_Activity_: Please output, exactly and without pictures, the lines from the opening of the listing below through the line containing "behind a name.", both included.

┄┄┄┄┄┄

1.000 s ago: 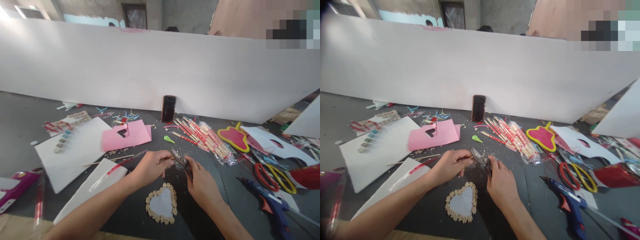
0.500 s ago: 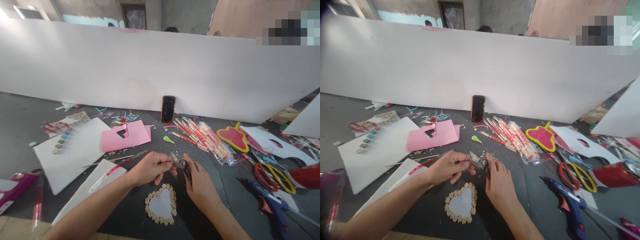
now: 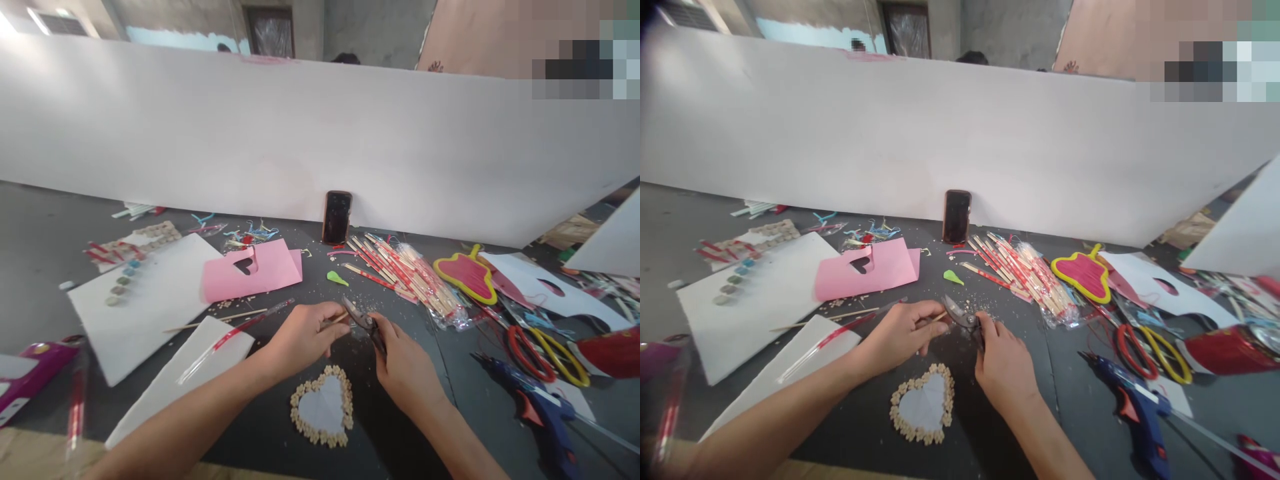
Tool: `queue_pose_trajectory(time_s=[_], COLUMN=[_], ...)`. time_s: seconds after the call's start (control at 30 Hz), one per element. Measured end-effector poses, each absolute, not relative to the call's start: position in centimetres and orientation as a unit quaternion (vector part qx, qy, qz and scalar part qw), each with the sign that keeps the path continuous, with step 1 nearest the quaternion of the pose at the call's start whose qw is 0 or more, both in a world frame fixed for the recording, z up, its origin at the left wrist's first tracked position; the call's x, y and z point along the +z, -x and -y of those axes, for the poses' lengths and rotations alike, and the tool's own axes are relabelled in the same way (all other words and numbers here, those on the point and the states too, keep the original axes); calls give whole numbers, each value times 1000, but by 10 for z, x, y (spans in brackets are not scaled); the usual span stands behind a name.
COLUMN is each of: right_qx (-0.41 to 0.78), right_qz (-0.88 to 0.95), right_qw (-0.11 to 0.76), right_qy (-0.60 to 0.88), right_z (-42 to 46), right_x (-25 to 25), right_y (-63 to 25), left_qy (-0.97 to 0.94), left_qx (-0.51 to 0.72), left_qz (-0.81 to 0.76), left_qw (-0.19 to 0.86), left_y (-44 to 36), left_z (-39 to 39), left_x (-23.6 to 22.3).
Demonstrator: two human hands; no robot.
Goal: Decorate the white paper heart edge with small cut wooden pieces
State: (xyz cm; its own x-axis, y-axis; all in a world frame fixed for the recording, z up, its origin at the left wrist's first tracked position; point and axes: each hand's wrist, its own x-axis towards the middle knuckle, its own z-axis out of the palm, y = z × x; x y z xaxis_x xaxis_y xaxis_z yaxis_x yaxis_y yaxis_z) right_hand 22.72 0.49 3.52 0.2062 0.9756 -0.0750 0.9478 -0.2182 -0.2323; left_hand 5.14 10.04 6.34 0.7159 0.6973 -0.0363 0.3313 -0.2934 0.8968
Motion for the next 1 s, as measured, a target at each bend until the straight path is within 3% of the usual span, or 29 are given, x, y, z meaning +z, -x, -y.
queue_pose_trajectory(time_s=[0.13,0.23,0.53,0.7,0.83,1.0], right_qx=[73,78,97,93,104,147], right_qz=[624,630,649,656,653,630], right_qw=[78,92,134,134,119,94], right_qy=[774,767,743,737,741,757], right_z=[-4,-3,-1,-1,-3,-3], right_x=[31,28,25,26,28,33], right_y=[-228,-227,-227,-227,-227,-224], left_qy=[-824,-819,-643,-578,-653,-800], left_qx=[198,185,118,91,131,171], left_qz=[-328,-334,-257,-240,-270,-341], left_qw=[418,428,711,775,696,463], left_y=[-53,-52,-46,-44,-47,-51], left_z=[-96,-96,-107,-108,-104,-98], left_x=[60,58,60,62,62,59])
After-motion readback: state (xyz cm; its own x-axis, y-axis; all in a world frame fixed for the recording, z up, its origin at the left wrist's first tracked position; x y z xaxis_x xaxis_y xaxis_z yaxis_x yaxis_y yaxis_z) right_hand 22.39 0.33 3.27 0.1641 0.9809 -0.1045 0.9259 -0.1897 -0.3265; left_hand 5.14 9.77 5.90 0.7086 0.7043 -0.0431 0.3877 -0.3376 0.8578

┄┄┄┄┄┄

_Exercise output_:
1.000 s ago: 
0.500 s ago: 
now: 
Tool: `queue_pose_trajectory(time_s=[_], COLUMN=[_], ...)`. time_s: seconds after the call's start (control at 30 Hz), one per element. Measured end-effector poses, each absolute, not relative to the call's start: position in centimetres and orientation as a unit quaternion (vector part qx, qy, qz and scalar part qw), each with the sign that keeps the path continuous, with step 1 nearest the quaternion of the pose at the call's start whose qw is 0 or more, both in a world frame fixed for the recording, z up, its origin at the left wrist's first tracked position; the call's x, y and z point along the +z, -x and -y of those axes, for the poses' lengths and rotations alike, and the tool's own axes are relabelled in the same way (all other words and numbers here, those on the point and the states too, keep the original axes); calls give whole numbers, each value times 1000, but by 10 for z, x, y (spans in brackets are not scaled); the usual span stands behind a name.

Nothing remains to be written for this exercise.